Search Unity

Curious behavior in compute shader - Help needed

Discussion in 'Shaders' started by SunnySunshine, Oct 6, 2017.

  1. SunnySunshine

    SunnySunshine

    Joined:
    May 18, 2009
    Posts:
    976
    I'm playing around with a custom raycaster running on a compute shader. Everything has been working fine up until now, when I decided to add normals to the raycast result.

    Here's the portion that's causing problem:

    Code (CSharp):
    1. struct Intersection
    2. {
    3.     float3 intersection;
    4.     float3 normal;
    5.     int triangleIndex;
    6. };
    7.  
    8. AppendStructuredBuffer<Intersection> result;
    9.  
    10. [numthreads(1024,1,1)]
    11. void CSMain (uint3 id : SV_DispatchThreadID)
    12. {
    13.     [...] // Preparation etc.
    14.  
    15.     bool didHit = CustomRaycast(..., out intersection); // This is working fine and has the expected performance;
    16.  
    17.     if (didHit)
    18.     {
    19.         float3 normal = GetNormal(intersection, vertexIndex0, vertexIndex1, vertexIndex2); // Uses Barycentric interpolation to get the intersection point's normal.
    20.      
    21.         Intersection res;
    22.         res.intersection = intersection;
    23.         res.triangleIndex = id.x;
    24.         res.normal = normal; // Causes extreme slowdown.
    25.         // res.normal = float3(0,0,0); // Uncomment this to undo slowdown, even if lines above are unchanged.
    26.      
    27.         result.Append(res);
    28.     }
    29. }
    For whatever reason, when writing into the normal section of a result struct, the framerate goes from 800 fps to 40 fps.

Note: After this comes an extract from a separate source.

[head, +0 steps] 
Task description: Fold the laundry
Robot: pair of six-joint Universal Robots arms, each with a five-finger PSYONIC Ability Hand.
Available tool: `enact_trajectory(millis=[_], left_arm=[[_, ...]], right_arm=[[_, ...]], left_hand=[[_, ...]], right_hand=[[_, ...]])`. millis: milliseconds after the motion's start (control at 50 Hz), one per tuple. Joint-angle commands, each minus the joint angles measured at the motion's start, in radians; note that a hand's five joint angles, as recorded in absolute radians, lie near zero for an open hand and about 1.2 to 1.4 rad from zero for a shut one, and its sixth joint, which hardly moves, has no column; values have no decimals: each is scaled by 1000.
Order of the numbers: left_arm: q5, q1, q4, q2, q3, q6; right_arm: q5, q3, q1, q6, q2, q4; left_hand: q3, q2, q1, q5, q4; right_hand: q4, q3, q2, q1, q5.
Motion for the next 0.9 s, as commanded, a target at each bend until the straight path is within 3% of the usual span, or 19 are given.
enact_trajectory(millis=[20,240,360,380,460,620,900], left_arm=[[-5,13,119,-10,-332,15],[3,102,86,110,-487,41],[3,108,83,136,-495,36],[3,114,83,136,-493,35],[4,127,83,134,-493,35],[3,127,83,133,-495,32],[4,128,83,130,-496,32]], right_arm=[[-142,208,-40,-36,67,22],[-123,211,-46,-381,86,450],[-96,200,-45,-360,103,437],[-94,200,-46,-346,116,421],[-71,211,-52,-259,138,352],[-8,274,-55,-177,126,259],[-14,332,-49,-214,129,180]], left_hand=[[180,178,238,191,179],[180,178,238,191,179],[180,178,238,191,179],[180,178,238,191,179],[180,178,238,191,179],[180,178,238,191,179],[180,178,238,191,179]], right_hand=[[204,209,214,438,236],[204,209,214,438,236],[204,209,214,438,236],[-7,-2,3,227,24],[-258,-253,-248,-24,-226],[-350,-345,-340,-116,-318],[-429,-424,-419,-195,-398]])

    If writing to res.normal again with another value, the performance goes back up again. Previous lines can remain unchanged and still the performance will shoot up immensely.

    I have no clue what's going on here. Since the speed goes back up simply by writing into res.normal again, it cannot be GetNormal() that's causing any slowdowns, can it?

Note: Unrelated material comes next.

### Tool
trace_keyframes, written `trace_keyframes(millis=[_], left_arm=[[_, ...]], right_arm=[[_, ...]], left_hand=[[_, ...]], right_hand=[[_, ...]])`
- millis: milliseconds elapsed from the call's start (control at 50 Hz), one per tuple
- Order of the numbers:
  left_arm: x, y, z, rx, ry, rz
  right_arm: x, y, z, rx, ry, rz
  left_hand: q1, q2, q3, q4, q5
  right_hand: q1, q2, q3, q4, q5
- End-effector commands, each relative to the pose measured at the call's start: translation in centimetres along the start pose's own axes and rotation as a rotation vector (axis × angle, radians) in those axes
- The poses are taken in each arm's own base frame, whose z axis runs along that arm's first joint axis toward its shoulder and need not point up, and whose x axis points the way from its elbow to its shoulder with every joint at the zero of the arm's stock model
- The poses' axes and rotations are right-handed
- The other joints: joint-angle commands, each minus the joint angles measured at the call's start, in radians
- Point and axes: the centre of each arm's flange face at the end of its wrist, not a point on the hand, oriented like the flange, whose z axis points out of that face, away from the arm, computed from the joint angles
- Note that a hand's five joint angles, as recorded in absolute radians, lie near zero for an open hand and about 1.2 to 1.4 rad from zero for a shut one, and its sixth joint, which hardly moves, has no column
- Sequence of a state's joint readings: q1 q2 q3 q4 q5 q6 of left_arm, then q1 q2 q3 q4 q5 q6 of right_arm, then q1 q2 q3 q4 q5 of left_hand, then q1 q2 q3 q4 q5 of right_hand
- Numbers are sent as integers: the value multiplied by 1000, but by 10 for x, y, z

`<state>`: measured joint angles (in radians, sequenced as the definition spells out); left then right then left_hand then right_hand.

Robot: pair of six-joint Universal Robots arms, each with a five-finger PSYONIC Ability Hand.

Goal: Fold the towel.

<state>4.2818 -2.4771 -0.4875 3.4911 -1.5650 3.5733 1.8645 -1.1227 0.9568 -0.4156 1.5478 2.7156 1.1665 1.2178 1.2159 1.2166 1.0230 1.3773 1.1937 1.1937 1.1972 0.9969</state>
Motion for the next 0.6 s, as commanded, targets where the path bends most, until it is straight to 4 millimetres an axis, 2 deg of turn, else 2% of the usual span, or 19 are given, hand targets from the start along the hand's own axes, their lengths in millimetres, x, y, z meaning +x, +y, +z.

    This slowdown does not seem to occur if I only calculate the normal (i.e. not raycasting). Likewise, if only doing raycasting, but no normal calculation, the speed is fine.

    It feels like I'm hitting some kind of threshold, and when surpassing it performance is affected greatly.
     
    Last edited: Oct 6, 2017
  2. Michal_

    Michal_

    Joined:
    Jan 14, 2015
    Posts:
    365
    It's impossible to tell you where exactly your problem is without seeing/profiling full source code but there are three things I can tell you.

    1. Your shader will be heavily optimized during compilation and all unused code will be stripped. If you set res.normal to zero then your normal variable is never used and will be discarded along with the GetNormal function call. That explains why performance goes up when you uncomment "res.normal = float3(0,0,0)"

    2. Structured buffers are tightly packed by the definition. That means your buffer has a stride of 28 bytes. The fact that it is not aligned to 32 byte stride means that intersection and normal variables will often span cache lines, and it will be more expensive to read/write to them.
    Structure size should always be divisible by 16 bytes (size of float4). Internal alignment of vector types matters too. Imagine GPU memory as an array of float4s. Your vector type should never span two elements of that array.
    Code (CSharp):
    1. struct Foo // wrong
    2. {
    3.     float v1;
    4.     float4 v2; // wrong internal alignment
    5.     float3 v3;
    6. }
    7.  
    8. struct Foo // ok
    9. {
    10.     float4 v2;
    11.     float3 v3;
    12.     float v1;
    13. }
    So in your case, you should make intersection variable float4 instead of float3 and keep the w component unused. Or add dummy float variable after it as a padding.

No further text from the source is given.